*** Provided records Section Begins ***

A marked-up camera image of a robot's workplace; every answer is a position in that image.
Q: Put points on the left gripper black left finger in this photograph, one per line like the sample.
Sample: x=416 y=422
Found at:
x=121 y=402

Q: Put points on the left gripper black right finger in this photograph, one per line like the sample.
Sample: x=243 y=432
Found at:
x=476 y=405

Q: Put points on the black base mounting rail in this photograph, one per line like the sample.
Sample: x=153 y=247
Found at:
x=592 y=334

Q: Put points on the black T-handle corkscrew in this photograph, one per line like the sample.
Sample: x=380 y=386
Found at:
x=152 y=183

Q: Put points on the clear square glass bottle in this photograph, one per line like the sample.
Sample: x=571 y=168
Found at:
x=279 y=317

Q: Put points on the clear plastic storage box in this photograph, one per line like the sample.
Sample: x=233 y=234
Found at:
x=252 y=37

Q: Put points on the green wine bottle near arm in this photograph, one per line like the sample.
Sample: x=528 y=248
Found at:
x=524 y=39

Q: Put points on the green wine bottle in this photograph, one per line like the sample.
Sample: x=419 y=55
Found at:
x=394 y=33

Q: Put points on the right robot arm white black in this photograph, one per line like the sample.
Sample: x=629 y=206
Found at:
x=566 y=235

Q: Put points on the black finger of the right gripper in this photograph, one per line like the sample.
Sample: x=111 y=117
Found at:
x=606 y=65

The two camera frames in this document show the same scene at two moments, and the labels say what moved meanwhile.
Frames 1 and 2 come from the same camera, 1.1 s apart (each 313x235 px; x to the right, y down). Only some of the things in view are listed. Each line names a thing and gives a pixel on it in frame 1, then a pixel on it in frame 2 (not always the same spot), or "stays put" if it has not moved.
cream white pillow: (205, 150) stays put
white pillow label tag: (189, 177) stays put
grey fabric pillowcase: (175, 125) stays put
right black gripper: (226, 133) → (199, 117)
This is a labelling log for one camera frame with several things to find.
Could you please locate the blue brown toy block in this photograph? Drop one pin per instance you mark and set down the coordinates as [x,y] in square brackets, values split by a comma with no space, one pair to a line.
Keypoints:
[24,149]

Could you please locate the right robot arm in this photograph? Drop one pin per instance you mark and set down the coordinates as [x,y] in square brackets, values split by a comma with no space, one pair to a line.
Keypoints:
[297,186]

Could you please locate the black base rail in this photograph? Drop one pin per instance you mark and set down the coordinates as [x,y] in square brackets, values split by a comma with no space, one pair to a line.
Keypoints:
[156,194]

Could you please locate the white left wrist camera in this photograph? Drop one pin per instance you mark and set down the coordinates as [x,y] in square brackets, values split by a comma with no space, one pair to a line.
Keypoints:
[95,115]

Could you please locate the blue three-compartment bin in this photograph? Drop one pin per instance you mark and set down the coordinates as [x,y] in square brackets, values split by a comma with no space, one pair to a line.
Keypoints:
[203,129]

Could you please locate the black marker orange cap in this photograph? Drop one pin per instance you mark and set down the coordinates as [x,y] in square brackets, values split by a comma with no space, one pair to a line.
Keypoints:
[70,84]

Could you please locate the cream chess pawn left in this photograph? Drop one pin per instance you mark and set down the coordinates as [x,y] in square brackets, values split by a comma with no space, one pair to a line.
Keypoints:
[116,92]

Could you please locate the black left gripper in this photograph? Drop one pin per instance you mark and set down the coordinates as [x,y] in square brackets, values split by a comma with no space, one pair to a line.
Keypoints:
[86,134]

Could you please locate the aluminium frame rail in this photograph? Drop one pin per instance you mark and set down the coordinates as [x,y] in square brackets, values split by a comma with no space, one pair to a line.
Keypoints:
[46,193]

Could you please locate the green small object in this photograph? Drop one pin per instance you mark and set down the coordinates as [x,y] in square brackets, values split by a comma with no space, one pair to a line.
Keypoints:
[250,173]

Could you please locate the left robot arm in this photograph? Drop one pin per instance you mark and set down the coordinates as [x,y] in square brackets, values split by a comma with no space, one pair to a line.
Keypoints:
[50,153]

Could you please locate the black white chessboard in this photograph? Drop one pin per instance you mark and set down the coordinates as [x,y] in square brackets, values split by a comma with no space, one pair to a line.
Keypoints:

*** Provided records Section Ends ***

Please give each line above again, word for word.

• _Response area_:
A marked-up camera image of a robot's workplace; every answer is a position in that image.
Q: Put points on the left gripper black left finger in this photograph, one per line like the sample.
Sample: x=416 y=422
Found at:
x=121 y=402

Q: Put points on the left gripper black right finger in this photograph, one per line like the sample.
Sample: x=243 y=432
Found at:
x=476 y=405

Q: Put points on the black base mounting rail in this photograph, one per line like the sample.
Sample: x=153 y=247
Found at:
x=592 y=334

Q: Put points on the black T-handle corkscrew in this photograph, one per line like the sample.
Sample: x=380 y=386
Found at:
x=152 y=183

Q: Put points on the clear square glass bottle in this photograph, one per line like the sample.
Sample: x=571 y=168
Found at:
x=279 y=317

Q: Put points on the clear plastic storage box in this photograph, one per line like the sample.
Sample: x=233 y=234
Found at:
x=252 y=37

Q: Put points on the green wine bottle near arm in this photograph, one per line like the sample.
Sample: x=528 y=248
Found at:
x=524 y=39

Q: Put points on the green wine bottle in this photograph, one per line like the sample.
Sample: x=419 y=55
Found at:
x=394 y=33

Q: Put points on the right robot arm white black in this photograph, one per line like the sample.
Sample: x=629 y=206
Found at:
x=566 y=235

Q: Put points on the black finger of the right gripper in this photograph, one per line like the sample.
Sample: x=111 y=117
Found at:
x=606 y=65

The two camera frames in this document show the same scene at two moments, and the labels say what moved meanwhile.
Frames 1 and 2 come from the same camera, 1.1 s apart (each 313x235 px; x to the right, y down). Only some of the things in view are listed. Each line names a thing and gives a pixel on it in frame 1, then a pixel on it in frame 2 (not always the same spot), or "stays put" if it has not moved.
cream white pillow: (205, 150) stays put
white pillow label tag: (189, 177) stays put
grey fabric pillowcase: (175, 125) stays put
right black gripper: (226, 133) → (199, 117)
This is a labelling log for one camera frame with several things to find.
Could you please locate the blue brown toy block in this photograph? Drop one pin per instance you mark and set down the coordinates as [x,y] in square brackets, values split by a comma with no space, one pair to a line.
Keypoints:
[24,149]

Could you please locate the right robot arm in this photograph? Drop one pin per instance you mark and set down the coordinates as [x,y] in square brackets, values split by a comma with no space, one pair to a line.
Keypoints:
[297,186]

Could you please locate the black base rail in this photograph? Drop one pin per instance you mark and set down the coordinates as [x,y] in square brackets, values split by a comma with no space, one pair to a line.
Keypoints:
[156,194]

Could you please locate the white left wrist camera in this photograph? Drop one pin per instance you mark and set down the coordinates as [x,y] in square brackets, values split by a comma with no space, one pair to a line.
Keypoints:
[95,115]

Could you please locate the blue three-compartment bin in this photograph? Drop one pin per instance you mark and set down the coordinates as [x,y] in square brackets, values split by a comma with no space, one pair to a line.
Keypoints:
[203,129]

Could you please locate the black marker orange cap in this photograph? Drop one pin per instance you mark and set down the coordinates as [x,y] in square brackets, values split by a comma with no space, one pair to a line.
Keypoints:
[70,84]

Could you please locate the cream chess pawn left in this photograph? Drop one pin per instance you mark and set down the coordinates as [x,y] in square brackets, values split by a comma with no space, one pair to a line.
Keypoints:
[116,92]

Could you please locate the black left gripper in this photograph? Drop one pin per instance you mark and set down the coordinates as [x,y] in square brackets, values split by a comma with no space, one pair to a line.
Keypoints:
[86,134]

Could you please locate the aluminium frame rail in this photograph? Drop one pin per instance you mark and set down the coordinates as [x,y] in square brackets, values split by a comma with no space, one pair to a line.
Keypoints:
[46,193]

Could you please locate the green small object in this photograph? Drop one pin per instance you mark and set down the coordinates as [x,y] in square brackets, values split by a comma with no space, one pair to a line.
Keypoints:
[250,173]

Could you please locate the left robot arm in this photograph? Drop one pin per instance you mark and set down the coordinates as [x,y] in square brackets, values split by a comma with no space, one pair to a line.
Keypoints:
[50,153]

Could you please locate the black white chessboard in this photograph? Drop one pin per instance you mark and set down the coordinates as [x,y] in square brackets, values split by a comma with no space, one pair to a line.
Keypoints:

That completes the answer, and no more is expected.